Markets are down more than -0.9% after January’s wholesale inflation report surprised to the upside, intensifying stagflation concerns as growth slows and the labor market softens. The VIX, often referred to as the market’s “fear gauge,” surged approximately +16%, as investors reacted to a +0.5% MoM rise in headline PPI, above the +0.3% consensus, while core PPI (excluding food and energy) surged +0.8% versus expectations of +0.3%. On a YoY basis, headline PPI rose +2.9% and core climbed +3.6%, both above estimates and reinforcing fears that inflation remains stubbornly sticky.
Netflix Walks From Warner Bros. Discovery Deal
Netflix (NFLX) shares jumped more than +8% in premarket trading after the company declined to raise its bid for Warner Bros. Discovery (WBD), deeming Paramount Skydance’s (PSKY) sweetened $31/share , $111B offer unattractive. Instead, NFLX will collect a $2.8B breakup fee, reinvest $20B into content this year, and resume share repurchases. While PSKY, which agreed to cover the fee, is also rallying as it pursues WBD as a centerpiece of its turnaround strategy. Investors appear relieved that NFLX avoided taking on over $50B in additional debt for a deal management called a “nice to have,” not a “must have.”
Block Soars as AI-Driven Overhaul and Strong Outlook Ignite Rally
Block (XYZ) is up more than +19% in premarket trading after the company announced a sweeping -40% workforce reduction, with CEO Jack Dorsey citing rapid advances in AI as enabling smaller, more productive teams. While Q4 results were largely in line, gross profit beat estimates and Cash App delivered strong +33% YoY growth. More importantly, XYZ issued robust Q1 and full-year 2026 guidance, projecting gross profit and operating income well above consensus, reinforcing investor optimism around margin expansion and a leaner, AI-driven operating model.
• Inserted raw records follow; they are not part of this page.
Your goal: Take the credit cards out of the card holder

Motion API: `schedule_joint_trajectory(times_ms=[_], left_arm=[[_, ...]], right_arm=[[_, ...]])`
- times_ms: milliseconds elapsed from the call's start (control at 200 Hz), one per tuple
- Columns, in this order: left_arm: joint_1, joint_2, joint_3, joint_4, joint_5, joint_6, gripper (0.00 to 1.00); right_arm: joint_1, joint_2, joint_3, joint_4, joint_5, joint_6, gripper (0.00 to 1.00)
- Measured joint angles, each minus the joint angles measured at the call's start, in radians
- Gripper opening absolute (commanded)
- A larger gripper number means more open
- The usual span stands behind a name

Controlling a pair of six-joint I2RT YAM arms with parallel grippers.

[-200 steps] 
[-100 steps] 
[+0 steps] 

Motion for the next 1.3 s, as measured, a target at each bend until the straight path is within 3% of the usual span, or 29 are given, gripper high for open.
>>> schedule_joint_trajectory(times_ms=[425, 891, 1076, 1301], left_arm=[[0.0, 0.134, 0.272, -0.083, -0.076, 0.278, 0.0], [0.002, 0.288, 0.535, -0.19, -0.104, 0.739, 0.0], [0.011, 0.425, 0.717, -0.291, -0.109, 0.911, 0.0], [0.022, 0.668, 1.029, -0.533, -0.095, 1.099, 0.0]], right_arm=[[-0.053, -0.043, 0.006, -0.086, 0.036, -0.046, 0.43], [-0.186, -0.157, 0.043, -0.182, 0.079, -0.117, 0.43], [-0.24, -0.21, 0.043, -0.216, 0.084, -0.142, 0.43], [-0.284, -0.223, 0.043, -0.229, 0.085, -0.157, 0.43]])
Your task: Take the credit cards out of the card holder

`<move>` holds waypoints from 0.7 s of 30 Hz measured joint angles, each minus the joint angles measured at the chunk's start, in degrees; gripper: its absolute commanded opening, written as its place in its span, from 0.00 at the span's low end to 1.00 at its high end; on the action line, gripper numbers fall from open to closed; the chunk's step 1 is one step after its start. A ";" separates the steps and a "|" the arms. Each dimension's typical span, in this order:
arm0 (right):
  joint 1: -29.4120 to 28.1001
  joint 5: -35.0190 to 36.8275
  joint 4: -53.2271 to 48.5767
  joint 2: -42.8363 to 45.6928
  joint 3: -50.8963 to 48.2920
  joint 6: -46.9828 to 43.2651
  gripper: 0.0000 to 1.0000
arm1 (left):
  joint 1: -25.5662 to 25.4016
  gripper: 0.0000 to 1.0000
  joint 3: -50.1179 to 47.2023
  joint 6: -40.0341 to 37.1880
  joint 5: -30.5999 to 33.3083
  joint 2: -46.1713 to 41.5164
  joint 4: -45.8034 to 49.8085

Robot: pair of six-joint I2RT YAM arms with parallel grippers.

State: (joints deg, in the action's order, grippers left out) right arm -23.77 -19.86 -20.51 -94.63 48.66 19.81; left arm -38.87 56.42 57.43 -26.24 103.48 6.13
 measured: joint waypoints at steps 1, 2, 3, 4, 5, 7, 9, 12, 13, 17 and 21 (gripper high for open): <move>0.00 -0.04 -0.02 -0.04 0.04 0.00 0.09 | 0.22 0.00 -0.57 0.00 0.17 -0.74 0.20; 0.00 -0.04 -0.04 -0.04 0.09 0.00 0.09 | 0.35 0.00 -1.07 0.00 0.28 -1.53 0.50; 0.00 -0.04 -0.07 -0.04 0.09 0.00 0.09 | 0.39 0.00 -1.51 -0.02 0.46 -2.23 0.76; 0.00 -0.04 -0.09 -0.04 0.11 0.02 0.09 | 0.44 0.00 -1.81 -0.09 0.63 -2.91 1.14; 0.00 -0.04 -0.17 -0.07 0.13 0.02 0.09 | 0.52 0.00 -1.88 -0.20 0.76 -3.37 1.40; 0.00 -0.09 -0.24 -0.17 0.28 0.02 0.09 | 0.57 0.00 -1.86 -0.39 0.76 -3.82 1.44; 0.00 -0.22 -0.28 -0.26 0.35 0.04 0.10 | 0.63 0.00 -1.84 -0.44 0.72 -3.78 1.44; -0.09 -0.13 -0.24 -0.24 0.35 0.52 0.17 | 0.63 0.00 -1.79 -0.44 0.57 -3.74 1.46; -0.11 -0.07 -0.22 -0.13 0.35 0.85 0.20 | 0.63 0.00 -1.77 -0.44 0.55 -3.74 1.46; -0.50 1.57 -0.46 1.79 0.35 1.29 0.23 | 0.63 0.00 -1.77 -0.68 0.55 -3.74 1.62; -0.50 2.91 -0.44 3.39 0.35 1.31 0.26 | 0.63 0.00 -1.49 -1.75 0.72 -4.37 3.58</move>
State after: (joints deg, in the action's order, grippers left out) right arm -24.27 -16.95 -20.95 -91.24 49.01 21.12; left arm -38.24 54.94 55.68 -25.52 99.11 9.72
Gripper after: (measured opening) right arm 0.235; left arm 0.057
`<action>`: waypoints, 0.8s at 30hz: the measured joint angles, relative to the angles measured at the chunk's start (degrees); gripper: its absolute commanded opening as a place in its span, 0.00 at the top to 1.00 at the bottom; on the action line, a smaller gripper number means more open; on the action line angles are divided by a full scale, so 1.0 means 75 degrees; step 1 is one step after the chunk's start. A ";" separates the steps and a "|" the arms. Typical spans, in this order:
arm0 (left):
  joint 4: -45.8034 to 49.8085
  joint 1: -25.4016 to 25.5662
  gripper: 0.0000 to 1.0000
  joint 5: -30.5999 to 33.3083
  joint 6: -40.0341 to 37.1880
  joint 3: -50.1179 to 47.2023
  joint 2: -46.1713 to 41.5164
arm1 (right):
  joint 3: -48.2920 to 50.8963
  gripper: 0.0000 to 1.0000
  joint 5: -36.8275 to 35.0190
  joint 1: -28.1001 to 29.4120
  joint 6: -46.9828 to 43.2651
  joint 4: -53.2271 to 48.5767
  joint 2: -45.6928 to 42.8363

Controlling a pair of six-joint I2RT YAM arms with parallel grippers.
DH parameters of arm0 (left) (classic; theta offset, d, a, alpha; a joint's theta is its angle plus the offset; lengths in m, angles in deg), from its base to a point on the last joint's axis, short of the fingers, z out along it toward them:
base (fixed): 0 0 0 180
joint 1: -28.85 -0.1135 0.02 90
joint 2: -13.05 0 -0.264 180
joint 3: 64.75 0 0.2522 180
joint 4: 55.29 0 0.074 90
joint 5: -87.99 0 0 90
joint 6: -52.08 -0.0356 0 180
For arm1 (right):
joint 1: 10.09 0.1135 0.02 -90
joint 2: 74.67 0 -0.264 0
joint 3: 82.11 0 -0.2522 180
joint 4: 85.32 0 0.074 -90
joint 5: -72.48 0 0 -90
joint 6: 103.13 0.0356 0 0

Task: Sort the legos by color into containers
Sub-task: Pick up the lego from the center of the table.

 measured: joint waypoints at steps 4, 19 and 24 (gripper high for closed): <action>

Zscaler Beats and Raises but Expectations Prove Too High
Zscaler (ZS) is down more than -12% in premarket trading despite delivering a clean beat and raising guidance, as investors appeared to be positioned for even stronger upside amid ongoing debate around organic growth. Fiscal Q2 revenue rose +25.9% YoY with EPS of $1.01, both ahead of expectations, while ARR grew +25% (+21% ex-Red Canary) and operating margins topped +22%, driving a Rule-of-62 performance well above the Rule-of-40 benchmark. The company guided Q3 and full-year results above consensus, lifting revenue, ARR, and EPS outlooks, but the muted stock reaction suggests expectations had already reset higher.
Duolingo Drops as Outlook Prioritizes User Growth Over Profits
Duolingo (DUOL) is down more than -26% in premarket trading after issuing weaker-than-expected 2026 guidance, overshadowing a solid Q4 beat where revenue rose +35% YoY, bookings grew +24%, and adjusted EBITDA margin reached 29.8%. Management signaled a strategic pivot toward prioritizing daily active user (DAU) growth over near-term profitability, targeting +20% DAU growth and 100M users by 2028, but guiding to slower +11% bookings growth this year (vs. prior ~20%) and lower margins. CEO Luis von Ahn emphasized that near-term margin pressure is the trade-off for scaling DAUs, while the company also authorized a $400M share repurchase program.